At the petitioner's subsequent state trial on two charges of burglary, the items taken from his house were admitted into evidence against him, over his objection that they had been unconstitutionally seized. He was convicted, and the judgments of conviction were affirmed by both the California Court of Appeal, 61 Cal. Rptr. 714, and the California Supreme Court, 68 Cal. 2d 436, 439 P. 2d 333. Both courts accepted the petitioner's contention that the arrest warrant was invalid because the supporting affidavit was set out in conclusory terms,*fn1 but held that since the arresting officers had procured the warrant "in good faith," and since in any event they had had sufficient information to constitute probable cause for the petitioner's arrest, that arrest had been lawful. From this conclusion the appellate courts went on to hold that the search of the petitioner's home
had been justified, despite the absence of a search warrant, on the ground that it had been incident to a valid arrest. We granted certiorari in order to consider the petitioner's substantial constitutional claims. 393 U.S. 958.
Without deciding the question, we proceed on the hypothesis that the California courts were correct in holding that the arrest of the petitioner was valid under the Constitution. This brings us directly to the question whether the warrantless search of the petitioner's entire house can be constitutionally justified as incident to that arrest. The decisions of this Court bearing upon that question have been far from consistent, as even the most cursory review makes evident.
Approval of a warrantless search incident to a lawful arrest seems first to have been articulated by the Court in 1914 as dictum in Weeks v. United States, 232 U.S. 383, in which the Court stated:
"What then is the present case? Before answering that inquiry specifically, it may be well by a process of exclusion to state what it is not. It is not an assertion of the right on the part of the Government, always recognized under English and American law, to search the person of the accused when legally arrested to discover and seize the fruits or evidences of crime." Id., at 392.
That statement made no reference to any right to search the place where an arrest occurs, but was limited to a right to search the "person." Eleven years later the case of Carroll v. United States, 267 U.S. 132, brought the following embellishment of the Weeks statement:
"When a man is legally arrested for an offense, whatever is found upon his person or in his control which it is unlawful for him to have and which may be used to prove the offense may be seized and held
as evidence in the prosecution." Id., at 158. (Emphasis added.)
Still, that assertion too was far from a claim that the "place" where one is arrested may be searched so long as the arrest is valid.

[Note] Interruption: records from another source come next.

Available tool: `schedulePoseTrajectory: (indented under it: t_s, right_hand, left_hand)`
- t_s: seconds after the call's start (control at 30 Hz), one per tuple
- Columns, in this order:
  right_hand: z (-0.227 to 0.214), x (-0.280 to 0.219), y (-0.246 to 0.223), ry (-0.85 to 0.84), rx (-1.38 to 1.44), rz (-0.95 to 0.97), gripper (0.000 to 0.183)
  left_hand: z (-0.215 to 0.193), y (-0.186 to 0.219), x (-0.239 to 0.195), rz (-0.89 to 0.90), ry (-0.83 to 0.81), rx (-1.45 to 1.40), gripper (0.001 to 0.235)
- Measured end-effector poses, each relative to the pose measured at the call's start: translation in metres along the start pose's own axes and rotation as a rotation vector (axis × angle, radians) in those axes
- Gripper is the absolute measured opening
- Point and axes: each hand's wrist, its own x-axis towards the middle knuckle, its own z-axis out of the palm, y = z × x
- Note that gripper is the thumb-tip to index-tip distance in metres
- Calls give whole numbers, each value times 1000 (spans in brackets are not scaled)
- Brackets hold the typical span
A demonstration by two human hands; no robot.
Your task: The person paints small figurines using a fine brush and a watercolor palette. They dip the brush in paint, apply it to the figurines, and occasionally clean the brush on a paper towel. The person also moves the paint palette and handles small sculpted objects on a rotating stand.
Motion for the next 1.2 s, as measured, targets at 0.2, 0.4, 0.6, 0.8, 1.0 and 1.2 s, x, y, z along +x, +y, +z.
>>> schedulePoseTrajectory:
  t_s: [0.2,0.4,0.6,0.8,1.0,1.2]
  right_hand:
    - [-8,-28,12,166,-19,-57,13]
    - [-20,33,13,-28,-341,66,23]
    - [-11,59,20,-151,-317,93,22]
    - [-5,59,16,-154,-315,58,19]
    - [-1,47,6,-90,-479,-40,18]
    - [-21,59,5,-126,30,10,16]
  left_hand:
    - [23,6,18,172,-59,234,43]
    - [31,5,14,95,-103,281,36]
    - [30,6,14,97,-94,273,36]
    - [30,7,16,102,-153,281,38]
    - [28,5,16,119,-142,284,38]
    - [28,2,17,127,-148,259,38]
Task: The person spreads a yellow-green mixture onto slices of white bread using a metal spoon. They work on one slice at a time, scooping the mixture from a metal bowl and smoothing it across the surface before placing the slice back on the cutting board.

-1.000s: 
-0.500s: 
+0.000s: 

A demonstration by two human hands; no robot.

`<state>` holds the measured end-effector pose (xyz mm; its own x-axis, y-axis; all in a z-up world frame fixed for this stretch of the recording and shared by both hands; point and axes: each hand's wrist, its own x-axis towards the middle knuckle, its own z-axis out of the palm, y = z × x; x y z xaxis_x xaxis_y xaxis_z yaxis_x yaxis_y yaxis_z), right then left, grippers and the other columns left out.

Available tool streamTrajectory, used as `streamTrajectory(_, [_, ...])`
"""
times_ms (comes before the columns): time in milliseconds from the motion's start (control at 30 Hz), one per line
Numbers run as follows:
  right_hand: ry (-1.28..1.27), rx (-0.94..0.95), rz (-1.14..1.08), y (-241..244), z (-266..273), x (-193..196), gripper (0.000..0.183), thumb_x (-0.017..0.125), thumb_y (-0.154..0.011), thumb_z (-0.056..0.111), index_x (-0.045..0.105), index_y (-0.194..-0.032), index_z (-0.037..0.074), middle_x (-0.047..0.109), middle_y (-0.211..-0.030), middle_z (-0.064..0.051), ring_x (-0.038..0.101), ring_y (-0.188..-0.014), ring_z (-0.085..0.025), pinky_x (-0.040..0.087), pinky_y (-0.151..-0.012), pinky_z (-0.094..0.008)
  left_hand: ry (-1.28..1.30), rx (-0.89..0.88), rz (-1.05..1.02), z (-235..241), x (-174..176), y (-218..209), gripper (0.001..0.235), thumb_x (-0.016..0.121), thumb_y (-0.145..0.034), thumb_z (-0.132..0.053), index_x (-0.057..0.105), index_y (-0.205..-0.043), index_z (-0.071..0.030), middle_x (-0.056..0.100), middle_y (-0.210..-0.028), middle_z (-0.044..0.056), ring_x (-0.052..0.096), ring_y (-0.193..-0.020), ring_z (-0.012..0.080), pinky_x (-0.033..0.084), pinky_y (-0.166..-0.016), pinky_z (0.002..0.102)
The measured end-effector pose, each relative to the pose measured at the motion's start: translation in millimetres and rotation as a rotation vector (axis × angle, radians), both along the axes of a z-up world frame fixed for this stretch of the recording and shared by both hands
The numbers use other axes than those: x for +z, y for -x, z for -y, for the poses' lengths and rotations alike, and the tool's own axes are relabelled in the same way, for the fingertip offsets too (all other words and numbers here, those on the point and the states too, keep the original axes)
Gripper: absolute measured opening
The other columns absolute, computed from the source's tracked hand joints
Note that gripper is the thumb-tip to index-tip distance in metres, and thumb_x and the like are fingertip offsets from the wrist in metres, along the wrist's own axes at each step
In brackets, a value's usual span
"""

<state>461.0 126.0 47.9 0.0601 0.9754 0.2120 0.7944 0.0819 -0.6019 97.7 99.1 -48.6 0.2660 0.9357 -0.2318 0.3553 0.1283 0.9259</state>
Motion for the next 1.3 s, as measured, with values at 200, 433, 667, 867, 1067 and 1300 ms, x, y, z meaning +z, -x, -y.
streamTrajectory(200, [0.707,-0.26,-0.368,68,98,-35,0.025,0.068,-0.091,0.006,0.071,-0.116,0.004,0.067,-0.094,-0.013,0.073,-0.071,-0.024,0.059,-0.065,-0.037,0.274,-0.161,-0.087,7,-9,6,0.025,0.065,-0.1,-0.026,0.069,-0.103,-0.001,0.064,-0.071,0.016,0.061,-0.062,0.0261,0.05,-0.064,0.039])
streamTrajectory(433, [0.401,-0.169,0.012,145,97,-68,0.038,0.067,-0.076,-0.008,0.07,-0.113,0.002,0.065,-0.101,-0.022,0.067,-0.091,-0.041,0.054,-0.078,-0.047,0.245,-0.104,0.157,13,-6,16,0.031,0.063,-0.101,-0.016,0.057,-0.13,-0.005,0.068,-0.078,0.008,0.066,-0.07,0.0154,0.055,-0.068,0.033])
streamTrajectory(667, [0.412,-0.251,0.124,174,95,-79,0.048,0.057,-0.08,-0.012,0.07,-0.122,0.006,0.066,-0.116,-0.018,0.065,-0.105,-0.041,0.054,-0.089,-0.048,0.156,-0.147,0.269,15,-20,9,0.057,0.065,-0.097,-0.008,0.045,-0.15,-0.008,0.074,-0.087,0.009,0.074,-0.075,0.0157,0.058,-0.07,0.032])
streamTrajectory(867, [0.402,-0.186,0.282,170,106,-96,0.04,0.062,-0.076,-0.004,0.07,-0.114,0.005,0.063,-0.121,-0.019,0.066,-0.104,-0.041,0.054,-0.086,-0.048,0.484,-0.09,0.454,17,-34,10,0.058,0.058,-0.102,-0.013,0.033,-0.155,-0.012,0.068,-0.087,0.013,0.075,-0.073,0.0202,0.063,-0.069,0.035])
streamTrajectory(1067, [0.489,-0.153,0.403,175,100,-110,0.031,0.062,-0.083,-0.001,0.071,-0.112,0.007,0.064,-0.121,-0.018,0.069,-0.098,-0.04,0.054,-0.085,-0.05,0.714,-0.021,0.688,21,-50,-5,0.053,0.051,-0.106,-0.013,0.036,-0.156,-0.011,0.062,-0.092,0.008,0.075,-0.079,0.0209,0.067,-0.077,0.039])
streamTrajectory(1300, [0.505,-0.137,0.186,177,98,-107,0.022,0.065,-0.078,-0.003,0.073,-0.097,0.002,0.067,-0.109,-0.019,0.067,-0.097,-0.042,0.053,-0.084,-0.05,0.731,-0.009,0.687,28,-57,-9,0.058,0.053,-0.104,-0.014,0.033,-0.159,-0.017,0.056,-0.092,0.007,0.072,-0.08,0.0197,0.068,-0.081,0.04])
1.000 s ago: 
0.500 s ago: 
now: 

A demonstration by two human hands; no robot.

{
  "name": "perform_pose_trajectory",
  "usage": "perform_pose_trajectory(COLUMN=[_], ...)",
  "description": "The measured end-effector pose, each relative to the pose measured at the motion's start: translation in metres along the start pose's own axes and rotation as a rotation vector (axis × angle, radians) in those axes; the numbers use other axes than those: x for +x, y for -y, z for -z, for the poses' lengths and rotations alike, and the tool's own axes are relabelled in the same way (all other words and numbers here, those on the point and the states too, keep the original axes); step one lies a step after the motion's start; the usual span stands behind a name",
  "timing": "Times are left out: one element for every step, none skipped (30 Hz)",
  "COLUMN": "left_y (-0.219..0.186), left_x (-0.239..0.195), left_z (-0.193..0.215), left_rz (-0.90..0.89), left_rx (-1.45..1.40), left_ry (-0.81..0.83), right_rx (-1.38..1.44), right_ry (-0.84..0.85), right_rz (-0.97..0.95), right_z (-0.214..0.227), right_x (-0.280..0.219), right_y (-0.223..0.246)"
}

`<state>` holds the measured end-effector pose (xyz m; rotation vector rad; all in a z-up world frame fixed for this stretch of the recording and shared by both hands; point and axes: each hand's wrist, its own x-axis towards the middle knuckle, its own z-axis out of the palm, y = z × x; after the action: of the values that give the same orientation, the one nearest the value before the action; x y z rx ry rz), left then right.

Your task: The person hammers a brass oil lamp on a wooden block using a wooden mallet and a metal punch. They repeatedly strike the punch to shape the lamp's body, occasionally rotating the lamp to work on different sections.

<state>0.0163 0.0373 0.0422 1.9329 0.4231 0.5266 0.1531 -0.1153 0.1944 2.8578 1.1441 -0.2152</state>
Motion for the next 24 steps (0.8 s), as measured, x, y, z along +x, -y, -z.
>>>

Without explanation, however, the principle emerged in expanded form a few months later in Agnello v. United States, 269 U.S. 20 -- although still by way of dictum:
"The right without a search warrant contemporaneously to search persons lawfully arrested while committing crime and to search the place where the arrest is made in order to find and seize things connected with the crime as its fruits or as the means by which it was committed, as well as weapons and other things to effect an escape from custody, is not to be doubted. See Carroll v. United States, 267 U.S. 132, 158; Weeks v. United States, 232 U.S. 383, 392." 269 U.S., at 30.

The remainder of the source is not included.